▸ **Exercise**: Which lines in the entries below contain the string "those"? Show each of them in full.

-=-=-=-=-

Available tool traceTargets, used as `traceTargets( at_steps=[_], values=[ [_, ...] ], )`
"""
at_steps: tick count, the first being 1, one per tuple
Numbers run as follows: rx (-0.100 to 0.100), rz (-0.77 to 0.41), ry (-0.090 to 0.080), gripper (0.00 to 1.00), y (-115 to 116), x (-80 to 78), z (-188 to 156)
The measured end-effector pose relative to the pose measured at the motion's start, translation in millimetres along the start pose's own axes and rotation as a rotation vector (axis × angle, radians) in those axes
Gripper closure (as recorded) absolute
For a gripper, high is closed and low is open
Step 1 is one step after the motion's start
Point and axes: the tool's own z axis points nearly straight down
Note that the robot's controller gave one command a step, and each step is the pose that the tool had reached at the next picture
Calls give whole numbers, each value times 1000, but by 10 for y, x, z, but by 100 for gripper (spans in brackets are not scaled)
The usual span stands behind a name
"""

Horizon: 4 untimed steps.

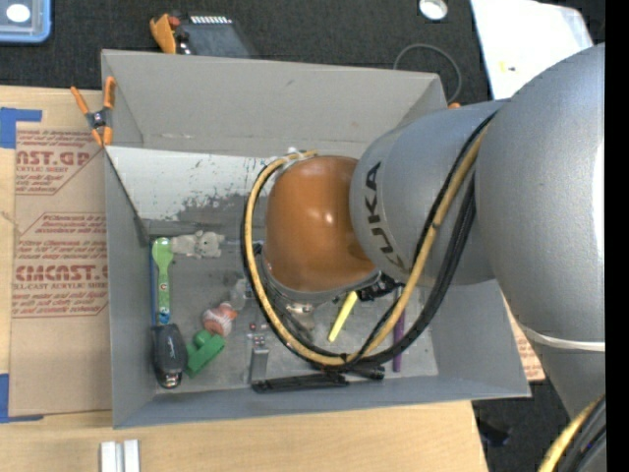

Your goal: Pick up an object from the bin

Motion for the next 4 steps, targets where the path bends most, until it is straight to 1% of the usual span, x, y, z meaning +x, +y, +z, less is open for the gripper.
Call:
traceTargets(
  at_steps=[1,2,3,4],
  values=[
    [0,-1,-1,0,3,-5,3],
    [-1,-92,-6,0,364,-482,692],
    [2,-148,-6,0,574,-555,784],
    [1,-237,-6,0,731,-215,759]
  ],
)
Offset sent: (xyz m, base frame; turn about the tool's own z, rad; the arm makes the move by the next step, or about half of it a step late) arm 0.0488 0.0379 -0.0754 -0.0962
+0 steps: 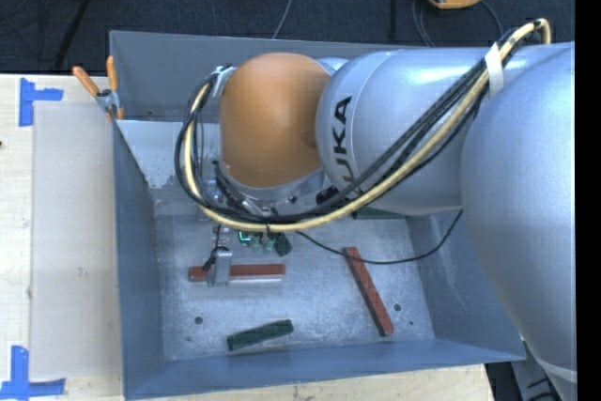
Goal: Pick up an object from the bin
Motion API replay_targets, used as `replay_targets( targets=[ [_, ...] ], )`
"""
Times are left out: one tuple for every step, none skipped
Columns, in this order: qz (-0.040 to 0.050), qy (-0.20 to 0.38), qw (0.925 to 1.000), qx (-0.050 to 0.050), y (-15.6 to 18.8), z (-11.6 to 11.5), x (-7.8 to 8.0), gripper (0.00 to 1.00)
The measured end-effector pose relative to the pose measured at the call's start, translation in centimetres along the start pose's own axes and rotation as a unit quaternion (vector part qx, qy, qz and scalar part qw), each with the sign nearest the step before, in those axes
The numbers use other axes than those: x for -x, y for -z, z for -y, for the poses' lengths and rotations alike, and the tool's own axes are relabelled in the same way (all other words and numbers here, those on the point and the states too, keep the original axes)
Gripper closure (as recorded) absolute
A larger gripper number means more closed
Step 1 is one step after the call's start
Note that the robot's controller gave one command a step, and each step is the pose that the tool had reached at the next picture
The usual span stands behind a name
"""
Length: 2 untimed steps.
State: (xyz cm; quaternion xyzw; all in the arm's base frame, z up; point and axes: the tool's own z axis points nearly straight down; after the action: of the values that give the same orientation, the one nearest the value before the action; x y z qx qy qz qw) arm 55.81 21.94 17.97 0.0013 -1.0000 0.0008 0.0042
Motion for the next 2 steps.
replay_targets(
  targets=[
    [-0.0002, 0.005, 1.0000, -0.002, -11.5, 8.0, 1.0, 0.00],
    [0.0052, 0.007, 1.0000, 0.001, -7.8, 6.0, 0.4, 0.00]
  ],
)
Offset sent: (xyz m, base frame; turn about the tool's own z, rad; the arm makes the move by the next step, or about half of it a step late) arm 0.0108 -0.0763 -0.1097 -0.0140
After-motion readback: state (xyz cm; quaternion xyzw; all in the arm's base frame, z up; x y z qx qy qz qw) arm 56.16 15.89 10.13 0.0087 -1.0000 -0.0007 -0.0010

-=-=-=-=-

▸ **Exercise output**:
The measured end-effector pose relative to the pose measured at the motion's start, translation in millimetres along the start pose's own axes and rotation as a rotation vector (axis × angle, radians) in those axes
The measured end-effector pose relative to the pose measured at the call's start, translation in centimetres along the start pose's own axes and rotation as a unit quaternion (vector part qx, qy, qz and scalar part qw), each with the sign nearest the step before, in those axes
The numbers use other axes than those: x for -x, y for -z, z for -y, for the poses' lengths and rotations alike, and the tool's own axes are relabelled in the same way (all other words and numbers here, those on the point and the states too, keep the original axes)

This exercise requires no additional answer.